The December 1996 issue of the journal Dissociation (which was actually published in March of 1998) contains three articles exploring the parameters of recovered memories. An earlier feature summarized a Dutch study of recovered memory in abuse survivors. In the same issue of Dissociation Elizabeth Bowman, M.D. has written an excellent two-part article summarizing the current state of the research literature concerning delayed memories of child abuse.
Bowman notes that cognitive psychologists who have not studied traumatized individuals have contributed much of the research literature on memory. Her contribution is to pull together the well-designed studies which have used trauma survivors in order to study traumatic memory. In this week's feature I will summarize the Bowman's first article entitled "Delayed Memories of Child Abuse: Part I: An Overview of Research Findings on Forgetting, Remembering, and Corroborating Trauma."
Her first article goes about attempting to answer several questions. I will summarize her questions and the conclusions which she draws from the research literature:
1. Does amnesia exist for traumas other than child abuse?
She concludes that amnesia in response to extreme emotional arousal has been documented as far back as 1904, when Janet reported amnesia in response to bereavement. Amnesia has also been reported in combat, for crimes, and for concentration camp experiences and torture.
2. How often, if at all, do people report forgetting child abuse?
Studies vary in frequency. Between 31 and 64 percent of abuse survivors in six major studies reported that they forgot "some of the abuse." Numbers reporting severe amnesia ranged from under 12% to 59%.
3. Are there any factors associated with forgetting child abuse?
The factors positively associated with forgetting abuse include:
- Children abused at a younger age were more likely to have forgotten the abuse.
- Persons reporting more than one type of abuse were more likely to report forgetting the abuse.
- Abuse which included threats to safety and intense emotions was more likely to be forgotten.
Other factors emerged in some studies but not in other studies.
4. Is the return of delayed abuse memories solely due to psychotherapy?
Studies often mention psychotherapy as one factor which can trigger delayed memories to emerge. Bowman concludes that "the majority of memories are recovered outside of therapy sessions and occur in response to a variety of triggers that do not involve intervention by a therapist."
5. Is there corroboration for returned memories of abuse?
Studies report 50-75% of abuse survivors corroborating the facts of their abuse through an outside source. Corroboration of ritual abuse was lower. One study of ritual abuse found 3% corroboration in delayed memory patients and 20% corroboration in patients with continuous memories of ritual abuse. Another study put the numbers between 14% and 37%.
6. Do trauma or emotional arousal affect the availability and accuracy of memory?
This is a more difficult area to study. Laboratory researchers are limited by ethical concerns. They cannot ethically traumatize a subject in a way which duplicates the impact of severe child abuse.
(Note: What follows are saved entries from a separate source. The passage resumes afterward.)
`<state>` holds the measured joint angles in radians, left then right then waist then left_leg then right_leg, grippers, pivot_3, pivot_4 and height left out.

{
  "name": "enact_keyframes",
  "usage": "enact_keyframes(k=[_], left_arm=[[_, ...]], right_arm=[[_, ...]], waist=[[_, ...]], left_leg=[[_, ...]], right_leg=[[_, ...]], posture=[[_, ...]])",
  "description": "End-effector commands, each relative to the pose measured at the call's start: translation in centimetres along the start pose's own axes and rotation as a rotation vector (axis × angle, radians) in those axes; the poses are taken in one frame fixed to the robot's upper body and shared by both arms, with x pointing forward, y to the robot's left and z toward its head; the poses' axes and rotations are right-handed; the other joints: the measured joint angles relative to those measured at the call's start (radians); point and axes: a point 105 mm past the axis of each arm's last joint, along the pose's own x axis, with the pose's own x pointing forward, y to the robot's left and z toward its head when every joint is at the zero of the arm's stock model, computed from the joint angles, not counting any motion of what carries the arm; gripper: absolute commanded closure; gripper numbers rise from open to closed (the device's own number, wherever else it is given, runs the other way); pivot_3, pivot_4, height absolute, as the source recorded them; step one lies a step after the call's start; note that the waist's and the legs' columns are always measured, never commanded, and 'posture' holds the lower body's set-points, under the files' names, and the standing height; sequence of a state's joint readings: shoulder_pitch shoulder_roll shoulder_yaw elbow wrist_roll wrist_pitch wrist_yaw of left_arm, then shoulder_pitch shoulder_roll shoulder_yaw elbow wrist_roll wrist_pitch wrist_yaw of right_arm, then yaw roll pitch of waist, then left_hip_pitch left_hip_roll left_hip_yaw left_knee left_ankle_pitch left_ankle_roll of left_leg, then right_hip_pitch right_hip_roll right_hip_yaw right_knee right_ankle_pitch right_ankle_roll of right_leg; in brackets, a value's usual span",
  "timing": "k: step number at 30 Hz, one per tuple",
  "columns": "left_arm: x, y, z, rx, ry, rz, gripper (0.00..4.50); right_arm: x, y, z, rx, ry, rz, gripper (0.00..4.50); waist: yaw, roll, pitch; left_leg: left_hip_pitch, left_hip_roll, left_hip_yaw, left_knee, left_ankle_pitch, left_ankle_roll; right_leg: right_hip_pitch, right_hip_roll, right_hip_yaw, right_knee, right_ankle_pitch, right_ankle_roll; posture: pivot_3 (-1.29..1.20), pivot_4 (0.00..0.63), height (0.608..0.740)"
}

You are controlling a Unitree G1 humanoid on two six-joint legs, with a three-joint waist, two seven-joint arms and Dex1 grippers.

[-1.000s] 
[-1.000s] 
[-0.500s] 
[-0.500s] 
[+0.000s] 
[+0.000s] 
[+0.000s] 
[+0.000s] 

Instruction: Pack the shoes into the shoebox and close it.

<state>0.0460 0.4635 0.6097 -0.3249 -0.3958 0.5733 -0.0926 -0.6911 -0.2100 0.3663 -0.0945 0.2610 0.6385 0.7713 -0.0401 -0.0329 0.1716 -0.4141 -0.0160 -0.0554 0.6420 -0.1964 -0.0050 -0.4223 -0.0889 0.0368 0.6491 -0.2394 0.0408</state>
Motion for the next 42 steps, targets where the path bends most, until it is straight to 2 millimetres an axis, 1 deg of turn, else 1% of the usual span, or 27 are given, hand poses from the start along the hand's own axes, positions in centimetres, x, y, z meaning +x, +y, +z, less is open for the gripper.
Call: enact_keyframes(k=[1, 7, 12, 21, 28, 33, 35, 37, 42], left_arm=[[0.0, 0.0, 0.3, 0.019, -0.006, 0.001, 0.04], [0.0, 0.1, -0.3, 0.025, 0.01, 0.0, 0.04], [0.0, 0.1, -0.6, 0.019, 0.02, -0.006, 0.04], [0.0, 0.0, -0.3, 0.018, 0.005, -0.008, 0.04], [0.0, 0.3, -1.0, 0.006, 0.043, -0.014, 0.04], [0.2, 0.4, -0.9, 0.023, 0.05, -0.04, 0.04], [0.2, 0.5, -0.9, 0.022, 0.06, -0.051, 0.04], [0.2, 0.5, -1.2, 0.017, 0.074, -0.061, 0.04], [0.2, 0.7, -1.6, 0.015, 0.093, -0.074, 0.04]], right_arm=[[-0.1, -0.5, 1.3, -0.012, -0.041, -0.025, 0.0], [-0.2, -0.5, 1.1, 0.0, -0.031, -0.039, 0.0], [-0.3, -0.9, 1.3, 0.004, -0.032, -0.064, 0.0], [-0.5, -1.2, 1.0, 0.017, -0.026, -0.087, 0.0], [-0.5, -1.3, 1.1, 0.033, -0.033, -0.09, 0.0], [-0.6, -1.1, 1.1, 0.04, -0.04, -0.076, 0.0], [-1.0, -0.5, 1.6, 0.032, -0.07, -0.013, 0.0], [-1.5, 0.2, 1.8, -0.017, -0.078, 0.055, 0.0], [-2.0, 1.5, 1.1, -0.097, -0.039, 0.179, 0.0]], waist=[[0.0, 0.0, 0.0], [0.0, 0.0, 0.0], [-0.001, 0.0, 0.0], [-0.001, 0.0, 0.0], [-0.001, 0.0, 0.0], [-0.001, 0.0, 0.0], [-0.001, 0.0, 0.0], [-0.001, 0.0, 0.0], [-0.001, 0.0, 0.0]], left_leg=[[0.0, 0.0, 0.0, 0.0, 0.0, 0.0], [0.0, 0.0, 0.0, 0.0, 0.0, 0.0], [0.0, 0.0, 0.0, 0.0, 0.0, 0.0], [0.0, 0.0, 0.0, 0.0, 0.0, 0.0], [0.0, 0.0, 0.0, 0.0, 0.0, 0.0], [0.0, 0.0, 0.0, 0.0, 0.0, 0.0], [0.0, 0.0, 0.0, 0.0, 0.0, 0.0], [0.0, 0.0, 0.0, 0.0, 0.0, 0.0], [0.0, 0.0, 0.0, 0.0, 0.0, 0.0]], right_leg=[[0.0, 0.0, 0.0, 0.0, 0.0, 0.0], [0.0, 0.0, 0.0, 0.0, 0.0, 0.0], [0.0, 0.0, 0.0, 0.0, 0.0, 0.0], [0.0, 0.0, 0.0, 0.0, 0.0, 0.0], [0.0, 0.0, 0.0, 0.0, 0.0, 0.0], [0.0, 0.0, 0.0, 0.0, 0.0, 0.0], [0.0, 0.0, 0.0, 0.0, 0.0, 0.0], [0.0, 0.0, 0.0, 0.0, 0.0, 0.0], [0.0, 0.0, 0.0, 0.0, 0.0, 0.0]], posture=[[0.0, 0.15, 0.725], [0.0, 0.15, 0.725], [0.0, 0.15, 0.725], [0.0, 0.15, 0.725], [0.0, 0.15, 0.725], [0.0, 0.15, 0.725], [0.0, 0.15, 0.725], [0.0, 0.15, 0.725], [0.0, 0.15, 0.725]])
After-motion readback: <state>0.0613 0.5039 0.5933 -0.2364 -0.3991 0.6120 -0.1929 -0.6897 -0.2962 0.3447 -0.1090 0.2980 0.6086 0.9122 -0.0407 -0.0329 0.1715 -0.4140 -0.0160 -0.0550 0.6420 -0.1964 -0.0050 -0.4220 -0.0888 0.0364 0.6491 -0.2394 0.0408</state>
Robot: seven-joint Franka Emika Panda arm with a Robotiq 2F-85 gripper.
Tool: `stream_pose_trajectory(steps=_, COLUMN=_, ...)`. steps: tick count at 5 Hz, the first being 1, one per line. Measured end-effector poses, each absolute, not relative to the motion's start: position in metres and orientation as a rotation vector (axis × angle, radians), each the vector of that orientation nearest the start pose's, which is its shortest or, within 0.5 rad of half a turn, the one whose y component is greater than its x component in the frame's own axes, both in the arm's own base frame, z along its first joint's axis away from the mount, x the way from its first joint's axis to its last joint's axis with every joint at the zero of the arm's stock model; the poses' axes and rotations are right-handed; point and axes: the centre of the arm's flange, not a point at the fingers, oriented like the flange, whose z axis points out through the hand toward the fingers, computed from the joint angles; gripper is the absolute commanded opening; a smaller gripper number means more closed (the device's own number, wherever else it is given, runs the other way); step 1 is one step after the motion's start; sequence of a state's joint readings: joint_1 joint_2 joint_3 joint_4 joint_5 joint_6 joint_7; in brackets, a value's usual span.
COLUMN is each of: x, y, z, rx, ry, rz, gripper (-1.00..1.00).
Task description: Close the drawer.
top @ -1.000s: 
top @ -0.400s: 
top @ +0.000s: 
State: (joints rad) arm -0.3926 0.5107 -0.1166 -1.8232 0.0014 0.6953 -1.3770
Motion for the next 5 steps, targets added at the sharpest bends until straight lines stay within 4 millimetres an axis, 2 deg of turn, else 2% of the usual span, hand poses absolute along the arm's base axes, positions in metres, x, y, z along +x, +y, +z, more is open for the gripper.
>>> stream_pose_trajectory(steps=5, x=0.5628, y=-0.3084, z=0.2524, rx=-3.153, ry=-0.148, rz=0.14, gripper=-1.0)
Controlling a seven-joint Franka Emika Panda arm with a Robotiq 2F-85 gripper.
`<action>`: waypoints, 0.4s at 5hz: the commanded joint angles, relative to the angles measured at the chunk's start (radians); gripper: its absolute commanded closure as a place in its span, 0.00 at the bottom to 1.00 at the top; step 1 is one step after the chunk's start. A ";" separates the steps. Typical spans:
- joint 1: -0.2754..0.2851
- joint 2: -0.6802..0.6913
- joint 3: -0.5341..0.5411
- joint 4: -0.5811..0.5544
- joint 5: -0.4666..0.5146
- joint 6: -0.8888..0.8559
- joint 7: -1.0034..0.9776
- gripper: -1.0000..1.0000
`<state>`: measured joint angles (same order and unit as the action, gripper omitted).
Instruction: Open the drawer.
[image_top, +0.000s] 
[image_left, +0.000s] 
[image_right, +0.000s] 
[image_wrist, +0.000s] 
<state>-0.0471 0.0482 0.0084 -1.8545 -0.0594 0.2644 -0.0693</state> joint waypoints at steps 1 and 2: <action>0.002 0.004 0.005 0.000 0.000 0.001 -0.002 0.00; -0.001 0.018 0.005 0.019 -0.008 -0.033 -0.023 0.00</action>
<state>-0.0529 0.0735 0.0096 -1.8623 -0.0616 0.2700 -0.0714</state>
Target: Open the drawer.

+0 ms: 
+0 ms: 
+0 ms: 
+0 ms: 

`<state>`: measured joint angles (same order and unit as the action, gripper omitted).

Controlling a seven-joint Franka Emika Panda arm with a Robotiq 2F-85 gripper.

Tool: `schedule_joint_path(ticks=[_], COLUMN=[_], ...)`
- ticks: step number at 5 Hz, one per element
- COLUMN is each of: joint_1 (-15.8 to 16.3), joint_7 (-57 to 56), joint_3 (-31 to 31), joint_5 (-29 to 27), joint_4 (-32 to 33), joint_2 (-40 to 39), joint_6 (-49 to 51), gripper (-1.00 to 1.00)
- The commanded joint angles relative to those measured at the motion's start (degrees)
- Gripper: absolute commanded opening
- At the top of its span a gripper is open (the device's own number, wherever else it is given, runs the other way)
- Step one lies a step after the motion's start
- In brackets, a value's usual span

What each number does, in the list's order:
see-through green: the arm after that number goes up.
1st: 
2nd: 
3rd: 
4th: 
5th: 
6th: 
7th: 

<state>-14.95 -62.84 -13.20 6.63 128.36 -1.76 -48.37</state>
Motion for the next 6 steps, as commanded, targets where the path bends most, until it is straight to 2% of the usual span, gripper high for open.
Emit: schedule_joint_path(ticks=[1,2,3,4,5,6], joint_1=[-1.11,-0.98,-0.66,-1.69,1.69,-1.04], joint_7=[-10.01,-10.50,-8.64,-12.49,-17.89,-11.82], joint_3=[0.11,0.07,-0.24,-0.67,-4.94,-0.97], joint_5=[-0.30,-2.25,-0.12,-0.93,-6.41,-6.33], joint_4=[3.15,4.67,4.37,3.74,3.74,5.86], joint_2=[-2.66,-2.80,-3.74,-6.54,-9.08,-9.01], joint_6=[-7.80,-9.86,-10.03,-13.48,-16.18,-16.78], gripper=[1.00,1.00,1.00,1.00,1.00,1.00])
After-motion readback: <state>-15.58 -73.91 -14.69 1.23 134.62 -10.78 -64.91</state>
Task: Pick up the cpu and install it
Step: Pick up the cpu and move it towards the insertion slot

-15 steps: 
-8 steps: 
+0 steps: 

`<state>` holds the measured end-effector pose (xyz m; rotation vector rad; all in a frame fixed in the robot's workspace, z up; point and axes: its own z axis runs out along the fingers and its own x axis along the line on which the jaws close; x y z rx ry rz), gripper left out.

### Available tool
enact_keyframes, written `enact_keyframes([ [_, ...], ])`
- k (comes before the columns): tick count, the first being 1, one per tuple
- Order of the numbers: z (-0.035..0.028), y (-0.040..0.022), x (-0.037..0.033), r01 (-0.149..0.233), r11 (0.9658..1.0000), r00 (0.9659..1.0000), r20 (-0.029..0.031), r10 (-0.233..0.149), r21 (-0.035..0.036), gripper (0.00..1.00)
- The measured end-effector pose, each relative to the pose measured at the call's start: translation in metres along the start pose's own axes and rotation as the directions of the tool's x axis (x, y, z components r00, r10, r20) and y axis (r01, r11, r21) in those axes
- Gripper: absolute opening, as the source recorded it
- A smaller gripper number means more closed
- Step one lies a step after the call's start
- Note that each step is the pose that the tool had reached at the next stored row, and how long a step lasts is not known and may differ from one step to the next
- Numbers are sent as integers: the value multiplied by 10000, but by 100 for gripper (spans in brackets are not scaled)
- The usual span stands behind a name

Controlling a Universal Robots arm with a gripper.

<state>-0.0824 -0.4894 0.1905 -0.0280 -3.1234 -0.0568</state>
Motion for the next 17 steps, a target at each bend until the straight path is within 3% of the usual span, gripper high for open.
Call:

Laboratory research on mild trauma is only partially applicable to abuse survivors.
The discussion in this section of the paper is complex. Some research suggests that later recall is most impaired for both emotionless events and events evoking extreme levels of emotions. Violent crimes are remembered in more detail than non-violent crimes. Some events seem to be burned-into memory with a "flashbulb effect." Extreme trauma has also been proven to disturb memory. More will need to be written in this area.
Bowman concludes by reminding therapists that corroboration is the only way to tell accurate memories from inaccurate ones. She recommends that the patient take the lead in seeking this corroboration. She warns therapists to "be cautious about uncorroborated reports of Satanic abuse until further research provides clarification of their historical accuracy."
Reference: Bowman, Elizabeth. Delayed Memories of Child Abuse: Part I: An Overview of Research Findings on Forgetting, Remembering, and Corroborating Trauma. Dissociation, IX (4) pp. 221-231.